Brief
Produce as output only the lines below starting at the line with "Q: Give pixel coordinates of point(s) on the light" and continuing through the line with "Practice. A sample of the expected answer format: (148, 129)", each one exactly as written.

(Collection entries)

□ □ □ □

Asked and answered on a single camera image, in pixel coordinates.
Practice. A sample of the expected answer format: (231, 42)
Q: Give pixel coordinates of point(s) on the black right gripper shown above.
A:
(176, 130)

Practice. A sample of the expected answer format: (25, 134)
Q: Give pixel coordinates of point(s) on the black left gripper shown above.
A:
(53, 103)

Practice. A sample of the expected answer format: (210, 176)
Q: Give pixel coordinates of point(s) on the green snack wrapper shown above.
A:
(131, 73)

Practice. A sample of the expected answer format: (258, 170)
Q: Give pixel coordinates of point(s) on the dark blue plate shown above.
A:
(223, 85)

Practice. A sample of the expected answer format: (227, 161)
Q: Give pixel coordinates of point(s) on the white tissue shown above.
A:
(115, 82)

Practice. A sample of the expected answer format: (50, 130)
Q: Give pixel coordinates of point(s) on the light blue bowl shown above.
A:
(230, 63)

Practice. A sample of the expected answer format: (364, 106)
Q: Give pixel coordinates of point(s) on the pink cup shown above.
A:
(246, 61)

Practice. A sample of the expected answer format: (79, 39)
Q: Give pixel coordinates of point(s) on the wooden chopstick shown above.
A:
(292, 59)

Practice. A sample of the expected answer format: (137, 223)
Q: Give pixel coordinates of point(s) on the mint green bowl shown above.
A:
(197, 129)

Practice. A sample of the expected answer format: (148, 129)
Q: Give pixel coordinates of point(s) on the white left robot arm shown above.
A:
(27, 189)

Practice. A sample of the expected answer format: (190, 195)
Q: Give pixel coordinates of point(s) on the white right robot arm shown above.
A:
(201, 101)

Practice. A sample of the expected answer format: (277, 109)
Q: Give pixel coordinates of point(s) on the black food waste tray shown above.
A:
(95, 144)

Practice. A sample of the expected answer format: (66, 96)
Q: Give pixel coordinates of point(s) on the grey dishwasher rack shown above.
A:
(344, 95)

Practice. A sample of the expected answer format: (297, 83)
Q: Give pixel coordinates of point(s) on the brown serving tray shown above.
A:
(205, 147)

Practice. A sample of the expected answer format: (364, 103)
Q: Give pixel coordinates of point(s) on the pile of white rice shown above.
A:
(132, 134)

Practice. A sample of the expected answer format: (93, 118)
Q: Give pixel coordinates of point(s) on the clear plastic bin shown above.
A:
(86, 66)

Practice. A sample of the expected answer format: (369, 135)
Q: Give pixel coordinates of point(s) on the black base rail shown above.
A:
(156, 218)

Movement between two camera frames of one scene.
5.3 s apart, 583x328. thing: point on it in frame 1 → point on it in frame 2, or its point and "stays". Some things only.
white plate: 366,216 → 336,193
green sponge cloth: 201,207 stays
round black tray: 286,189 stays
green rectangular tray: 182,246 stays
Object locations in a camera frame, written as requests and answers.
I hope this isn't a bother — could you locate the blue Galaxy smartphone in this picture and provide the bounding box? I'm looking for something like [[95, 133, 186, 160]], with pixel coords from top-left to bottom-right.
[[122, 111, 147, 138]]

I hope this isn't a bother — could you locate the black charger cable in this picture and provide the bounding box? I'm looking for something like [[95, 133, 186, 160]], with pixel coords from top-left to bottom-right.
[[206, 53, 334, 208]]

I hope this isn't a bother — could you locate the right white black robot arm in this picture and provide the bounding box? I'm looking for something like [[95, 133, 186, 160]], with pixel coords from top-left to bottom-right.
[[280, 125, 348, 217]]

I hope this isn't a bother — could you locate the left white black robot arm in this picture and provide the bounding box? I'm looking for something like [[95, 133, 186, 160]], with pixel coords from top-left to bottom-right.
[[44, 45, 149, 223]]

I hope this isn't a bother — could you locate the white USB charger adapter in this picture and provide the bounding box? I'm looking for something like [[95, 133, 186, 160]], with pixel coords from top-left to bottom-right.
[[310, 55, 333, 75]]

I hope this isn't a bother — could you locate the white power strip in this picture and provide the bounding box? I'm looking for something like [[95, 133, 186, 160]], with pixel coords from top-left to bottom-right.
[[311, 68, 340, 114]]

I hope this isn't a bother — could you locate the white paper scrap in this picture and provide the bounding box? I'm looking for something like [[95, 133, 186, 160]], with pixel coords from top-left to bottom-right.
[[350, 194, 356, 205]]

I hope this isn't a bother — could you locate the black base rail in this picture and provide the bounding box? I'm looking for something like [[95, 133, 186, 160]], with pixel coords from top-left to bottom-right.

□ □ □ □

Task result
Q: Give pixel coordinates of point(s) on the light blue bowl shown above.
A:
(230, 63)

Practice. A sample of the expected answer format: (364, 106)
Q: Give pixel coordinates of point(s) on the pink cup shown above.
A:
(246, 61)

Practice. A sample of the expected answer format: (79, 39)
Q: Give pixel coordinates of point(s) on the wooden chopstick shown above.
A:
(292, 59)

Practice. A sample of the expected answer format: (137, 223)
Q: Give pixel coordinates of point(s) on the mint green bowl shown above.
A:
(197, 129)

Practice. A sample of the expected answer format: (148, 129)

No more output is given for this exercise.